A compter du 1er mai 2018, l’ordonnance prévoit que les accords d’entreprise ou d’établissement signés par des organisations syndicales ayant recueilli plus de 30% des suffrages exprimés au premier tour des dernières élections peuvent être validés par référendum à l’initiative de l’employeur, à condition que les organisation syndicales signataires ne s’opposent à une telle consultation. 

Le licenciement sui generis

C’est une grande nouveauté qui vient s’inclure parmi les motifs de licenciement. En plus des raisons personnelles et économiques, les ordonnances Macron rajoutent le motif sui generis qui englobe deux cas particuliers : le refus d’un salarié d’accepter les dispositions d’un accord pour le développement ou la préservation de l’emploi, et l’incompatibilité du comportement du salarié dans les entreprises de transport public de personnes et de transport de marchandises dangereuses. 

Afin de sauver des emplois, un entrepreneur peut par exemple, présenter des projets d’accords portant sur le temps de travail (chômage partiel…), les modalités d’organisation, de rémunérations ou encore ce qui concerne la mobilité professionnelle ou géographique. Si un salarié refuse, l’employeur peut alors engager une procédure de licenciement. 

 

Là où les accords de branche priment

Concrètement, il y a 15 sujets où l’accord de branche prime sur l’accord d’entreprise à moins que ce dernier ne soit au minimum autant favorable. 

Il y a d’abord tout ce qui donne lieu à des négociations obligatoires comme les salaires minima hiérarchiques, classifications, mutualisation des fonds de financement du paritarisme, mutualisation des fonds de la formation professionnelle, garanties collectives complémentaires, mesures relatives à la durée du travail, à la répartition et à l’aménagement des horaires, mesures relatives aux contrats de travail à durée déterminée et aux contrats de travail temporaire, mesures relatives aux contrats à durée indéterminée de chantier, égalité professionnelle entre les femmes et les hommes, conditions et durées de renouvellement de la période d’essai et modalités selon lesquelles la poursuite des contrats de travail est organisée entre deux entreprises lorsque les conditions d’application de l’article L 1224–1 du code du travail ne sont pas réunies (transfert volontaire des contrats de travail). 

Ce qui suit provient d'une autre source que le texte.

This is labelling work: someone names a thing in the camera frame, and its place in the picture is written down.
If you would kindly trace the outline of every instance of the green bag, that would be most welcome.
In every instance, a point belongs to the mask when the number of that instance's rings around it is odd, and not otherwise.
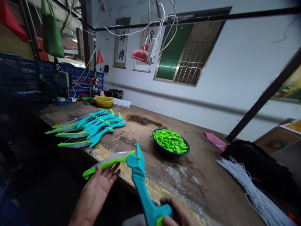
[[[49,0],[42,0],[42,15],[44,50],[54,57],[65,58],[61,33]]]

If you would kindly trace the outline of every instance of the red lamp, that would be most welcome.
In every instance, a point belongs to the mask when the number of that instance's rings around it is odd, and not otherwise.
[[[131,55],[131,58],[147,63],[148,54],[149,54],[148,44],[143,44],[142,49],[134,50],[134,52]]]

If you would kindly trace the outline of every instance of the yellow bowl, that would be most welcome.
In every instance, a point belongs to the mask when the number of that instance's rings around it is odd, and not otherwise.
[[[104,101],[103,98],[109,98],[110,101]],[[94,97],[94,100],[96,102],[96,105],[98,107],[111,107],[113,104],[114,99],[112,97]]]

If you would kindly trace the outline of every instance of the red bag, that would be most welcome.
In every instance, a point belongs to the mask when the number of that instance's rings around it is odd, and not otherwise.
[[[7,27],[12,33],[14,33],[23,42],[28,42],[29,39],[22,29],[21,25],[17,21],[15,15],[11,11],[9,5],[5,0],[0,0],[0,23]]]

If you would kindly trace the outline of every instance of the bowl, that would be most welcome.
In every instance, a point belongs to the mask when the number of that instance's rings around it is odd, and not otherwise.
[[[101,99],[104,99],[104,98],[108,98],[108,99],[111,99],[111,100],[110,101],[101,100]],[[112,104],[113,104],[113,101],[114,101],[114,99],[112,97],[94,97],[94,100],[95,100],[96,105],[98,107],[111,107]]]
[[[154,148],[156,149],[156,151],[164,158],[166,159],[178,159],[180,158],[181,156],[183,155],[187,155],[189,152],[190,152],[190,146],[188,144],[188,142],[183,138],[183,141],[185,142],[185,144],[187,145],[188,149],[187,149],[187,152],[183,153],[183,154],[178,154],[178,153],[174,153],[174,152],[171,152],[167,149],[165,149],[164,147],[162,147],[161,145],[158,144],[158,142],[155,140],[154,138],[154,132],[156,130],[161,130],[161,129],[155,129],[153,132],[152,132],[152,135],[153,135],[153,140],[154,140]]]

De plus, la branche a la possibilité de verrouiller la primauté de manière expresse dans quatre autres domaines et seulement ceux-là : prévention des effets de l’exposition aux facteurs de risques professionnels (pénibilité), insertion professionnelle et maintien dans l’emploi des travailleurs handicapés, effectif à partir duquel les délégués syndicaux peuvent être désignés, leur nombre et la valorisation de leur parcours syndical, et primes pour travaux dangereux ou insalubres.